Minimal Integration¶
The smallest working Invariant setup.
What you need¶
For minimal integration, implement two ports:
| Port | Purpose |
|---|---|
CatalogStore |
Provides data products, indicator definitions |
IdGenerator |
Generates query IDs |
Everything else is optional.
Concrete Integration Example¶
This is a complete, copy-paste runnable example that validates a query:
from uuid import uuid4
from invariant.application.dto.query_request import (
DataProductSelectionRequest,
MetricRequest,
QueryRequest,
)
from invariant.application.dto.validation_dto import ValidationResultDTO
from invariant.application.use_cases.validate_query import ValidateQueryUseCase
from invariant.shared.contracts.ids import (
DataProductId,
DatasetId,
StudyId,
VariableId,
)
# --- Step 1: Implement IdGenerator (minimal) ---
class SimpleIdGenerator:
"""Minimal ID generator implementation."""

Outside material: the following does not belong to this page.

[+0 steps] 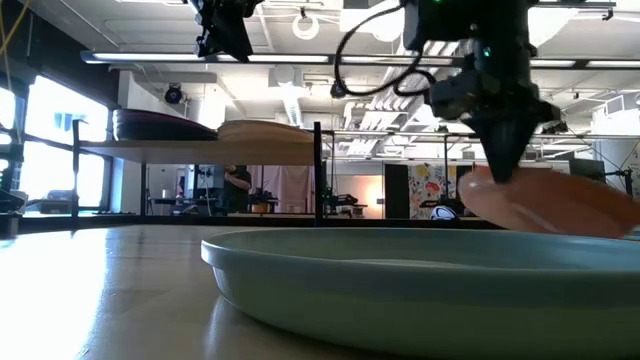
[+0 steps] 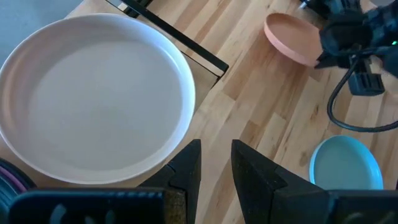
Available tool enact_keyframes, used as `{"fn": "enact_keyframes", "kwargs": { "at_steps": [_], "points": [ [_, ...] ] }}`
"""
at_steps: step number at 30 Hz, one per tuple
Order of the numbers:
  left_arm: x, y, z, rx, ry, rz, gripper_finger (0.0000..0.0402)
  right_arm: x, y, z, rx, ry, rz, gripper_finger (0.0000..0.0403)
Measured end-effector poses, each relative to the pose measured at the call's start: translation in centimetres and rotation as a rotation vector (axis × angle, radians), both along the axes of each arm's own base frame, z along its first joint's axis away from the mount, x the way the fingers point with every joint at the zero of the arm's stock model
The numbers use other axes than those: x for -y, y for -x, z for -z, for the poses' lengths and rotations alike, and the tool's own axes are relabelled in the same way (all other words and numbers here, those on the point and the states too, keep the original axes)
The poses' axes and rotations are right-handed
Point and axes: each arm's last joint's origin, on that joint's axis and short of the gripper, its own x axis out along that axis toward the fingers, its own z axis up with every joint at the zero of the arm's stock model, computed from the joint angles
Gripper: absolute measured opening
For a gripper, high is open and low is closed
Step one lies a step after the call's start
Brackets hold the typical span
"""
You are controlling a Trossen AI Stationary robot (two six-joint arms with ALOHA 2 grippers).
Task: Place and stack plates onto a shelf
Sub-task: Stack the orange plate on top of the white plate on the shelf
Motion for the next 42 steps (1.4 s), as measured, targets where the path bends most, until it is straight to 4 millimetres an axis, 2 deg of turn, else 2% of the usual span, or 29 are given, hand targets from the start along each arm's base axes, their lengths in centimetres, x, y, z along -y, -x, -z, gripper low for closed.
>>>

def generate_query_id(self) -> str:
return f"q-{uuid4().hex[:8]}"
# Other methods required by protocol (not used for validation):
def generate_study_id(self): return StudyId(uuid4())
def generate_dataset_id(self): return DatasetId(uuid4())
def generate_data_product_id(self): return DataProductId(uuid4())
def generate_variable_id(self): return VariableId(uuid4())
def generate_universe_id(self): ...
def generate_concept_id(self): ...
def generate_reference_system_id(self): ...
def generate_reference_system_version_id(self): ...
def generate_crosswalk_id(self): ...
# --- Step 2: Your CatalogStore implementation ---
# (See CatalogStore protocol in src/invariant/catalog/application/ports/catalog_store.py)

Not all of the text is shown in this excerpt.